# Work instruction
Each line of the entries below that holds "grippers" is needed, copied in full.

# Records provided
◆ ◆ ◆ ◆ ◆ ◆ ◆

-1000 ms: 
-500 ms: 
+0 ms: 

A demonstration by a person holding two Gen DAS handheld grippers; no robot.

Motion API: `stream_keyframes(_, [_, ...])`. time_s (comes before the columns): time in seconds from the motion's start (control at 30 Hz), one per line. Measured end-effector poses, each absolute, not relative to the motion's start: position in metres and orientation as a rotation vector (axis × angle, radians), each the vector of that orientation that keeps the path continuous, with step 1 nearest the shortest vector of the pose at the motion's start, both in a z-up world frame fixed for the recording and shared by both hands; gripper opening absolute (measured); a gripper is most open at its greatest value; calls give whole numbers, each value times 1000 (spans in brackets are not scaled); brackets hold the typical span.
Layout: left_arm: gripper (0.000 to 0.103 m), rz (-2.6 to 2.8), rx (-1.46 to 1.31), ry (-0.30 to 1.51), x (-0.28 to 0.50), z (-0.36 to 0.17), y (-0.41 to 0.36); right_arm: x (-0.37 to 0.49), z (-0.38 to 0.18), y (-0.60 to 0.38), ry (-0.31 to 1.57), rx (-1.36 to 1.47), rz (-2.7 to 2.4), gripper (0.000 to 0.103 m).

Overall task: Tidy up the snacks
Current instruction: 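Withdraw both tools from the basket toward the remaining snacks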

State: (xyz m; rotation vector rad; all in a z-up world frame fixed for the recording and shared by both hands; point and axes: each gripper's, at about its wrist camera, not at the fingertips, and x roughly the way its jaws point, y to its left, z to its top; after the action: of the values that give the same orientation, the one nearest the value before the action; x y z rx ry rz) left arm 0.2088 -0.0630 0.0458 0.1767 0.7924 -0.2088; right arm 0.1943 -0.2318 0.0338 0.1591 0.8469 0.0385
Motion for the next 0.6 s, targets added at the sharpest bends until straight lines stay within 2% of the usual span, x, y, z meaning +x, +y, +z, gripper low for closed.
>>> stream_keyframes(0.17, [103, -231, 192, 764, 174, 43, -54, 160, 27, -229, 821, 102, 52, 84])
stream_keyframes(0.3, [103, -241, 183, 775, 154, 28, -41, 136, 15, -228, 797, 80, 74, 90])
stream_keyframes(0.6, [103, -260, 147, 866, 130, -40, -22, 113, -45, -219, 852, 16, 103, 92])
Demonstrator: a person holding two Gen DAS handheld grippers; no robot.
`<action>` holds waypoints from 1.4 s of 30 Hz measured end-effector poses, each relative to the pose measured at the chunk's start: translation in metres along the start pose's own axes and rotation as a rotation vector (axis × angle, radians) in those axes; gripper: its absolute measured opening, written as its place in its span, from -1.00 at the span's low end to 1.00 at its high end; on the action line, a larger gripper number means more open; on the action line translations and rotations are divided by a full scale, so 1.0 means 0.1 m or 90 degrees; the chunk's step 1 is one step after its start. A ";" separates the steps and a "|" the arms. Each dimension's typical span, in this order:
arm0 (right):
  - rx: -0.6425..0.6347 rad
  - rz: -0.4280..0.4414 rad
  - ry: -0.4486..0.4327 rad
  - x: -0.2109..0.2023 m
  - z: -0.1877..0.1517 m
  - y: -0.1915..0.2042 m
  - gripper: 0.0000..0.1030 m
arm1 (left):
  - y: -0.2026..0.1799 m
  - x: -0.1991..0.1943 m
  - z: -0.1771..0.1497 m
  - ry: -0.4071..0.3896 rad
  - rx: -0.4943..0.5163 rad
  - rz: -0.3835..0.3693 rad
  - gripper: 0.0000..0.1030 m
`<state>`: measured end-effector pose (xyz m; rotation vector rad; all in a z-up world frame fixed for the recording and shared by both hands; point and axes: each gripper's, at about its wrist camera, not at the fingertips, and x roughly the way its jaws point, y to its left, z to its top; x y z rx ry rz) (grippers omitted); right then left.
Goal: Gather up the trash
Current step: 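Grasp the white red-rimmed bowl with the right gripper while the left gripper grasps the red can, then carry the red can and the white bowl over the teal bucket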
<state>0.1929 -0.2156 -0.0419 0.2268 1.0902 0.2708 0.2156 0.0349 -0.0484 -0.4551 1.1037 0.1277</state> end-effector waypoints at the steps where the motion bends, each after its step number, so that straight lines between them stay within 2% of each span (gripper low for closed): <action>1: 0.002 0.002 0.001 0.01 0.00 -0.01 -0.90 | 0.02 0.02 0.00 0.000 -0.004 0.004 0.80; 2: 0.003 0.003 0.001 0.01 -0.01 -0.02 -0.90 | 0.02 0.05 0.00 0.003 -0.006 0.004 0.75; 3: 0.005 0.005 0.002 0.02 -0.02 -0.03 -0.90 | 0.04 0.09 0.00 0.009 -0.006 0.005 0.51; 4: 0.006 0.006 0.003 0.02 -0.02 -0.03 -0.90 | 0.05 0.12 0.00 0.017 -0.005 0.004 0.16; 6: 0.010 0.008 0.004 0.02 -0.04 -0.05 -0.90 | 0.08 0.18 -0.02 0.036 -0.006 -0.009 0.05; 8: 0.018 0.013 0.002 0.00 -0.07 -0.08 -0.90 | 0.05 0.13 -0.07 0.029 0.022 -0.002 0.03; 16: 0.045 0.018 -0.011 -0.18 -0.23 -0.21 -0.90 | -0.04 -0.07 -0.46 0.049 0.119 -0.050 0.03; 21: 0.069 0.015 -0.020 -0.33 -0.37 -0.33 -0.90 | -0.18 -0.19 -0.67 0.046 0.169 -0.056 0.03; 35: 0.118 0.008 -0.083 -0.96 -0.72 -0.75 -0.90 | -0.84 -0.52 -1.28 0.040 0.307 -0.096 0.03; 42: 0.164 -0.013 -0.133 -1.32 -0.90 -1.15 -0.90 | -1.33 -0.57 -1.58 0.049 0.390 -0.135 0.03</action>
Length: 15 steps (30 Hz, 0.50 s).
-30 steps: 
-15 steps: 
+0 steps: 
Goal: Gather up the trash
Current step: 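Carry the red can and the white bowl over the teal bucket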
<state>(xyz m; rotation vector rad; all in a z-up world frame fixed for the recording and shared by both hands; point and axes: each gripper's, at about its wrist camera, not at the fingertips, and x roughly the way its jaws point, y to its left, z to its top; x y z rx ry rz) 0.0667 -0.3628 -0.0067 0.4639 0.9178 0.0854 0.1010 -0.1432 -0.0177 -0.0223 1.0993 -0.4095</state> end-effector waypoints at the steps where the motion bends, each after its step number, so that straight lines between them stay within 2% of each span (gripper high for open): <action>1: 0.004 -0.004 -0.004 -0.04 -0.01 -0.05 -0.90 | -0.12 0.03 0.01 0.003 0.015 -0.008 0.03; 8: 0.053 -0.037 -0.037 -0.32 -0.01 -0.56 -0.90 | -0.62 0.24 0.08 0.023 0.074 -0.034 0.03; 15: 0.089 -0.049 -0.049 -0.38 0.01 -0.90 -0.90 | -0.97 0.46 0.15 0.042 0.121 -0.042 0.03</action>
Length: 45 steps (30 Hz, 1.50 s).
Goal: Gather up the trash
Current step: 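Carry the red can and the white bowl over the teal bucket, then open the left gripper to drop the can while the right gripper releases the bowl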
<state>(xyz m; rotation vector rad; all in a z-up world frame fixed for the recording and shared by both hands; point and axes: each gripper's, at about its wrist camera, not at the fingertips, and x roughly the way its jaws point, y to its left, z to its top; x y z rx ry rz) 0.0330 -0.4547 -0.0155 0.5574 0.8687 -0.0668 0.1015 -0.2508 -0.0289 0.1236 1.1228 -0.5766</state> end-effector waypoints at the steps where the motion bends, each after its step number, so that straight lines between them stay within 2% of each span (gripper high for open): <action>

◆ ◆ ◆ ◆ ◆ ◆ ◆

# Answer below
A demonstration by a person holding two Gen DAS handheld grippers; no robot.
Demonstrator: a person holding two Gen DAS handheld grippers; no robot.
`<state>`: measured end-effector pose (xyz m; rotation vector rad; all in a z-up world frame fixed for the recording and shared by both hands; point and axes: each gripper's, at about its wrist camera, not at the fingertips, and x roughly the way its jaws point, y to its left, z to its top; x y z rx ry rz) (grippers omitted); right then left.

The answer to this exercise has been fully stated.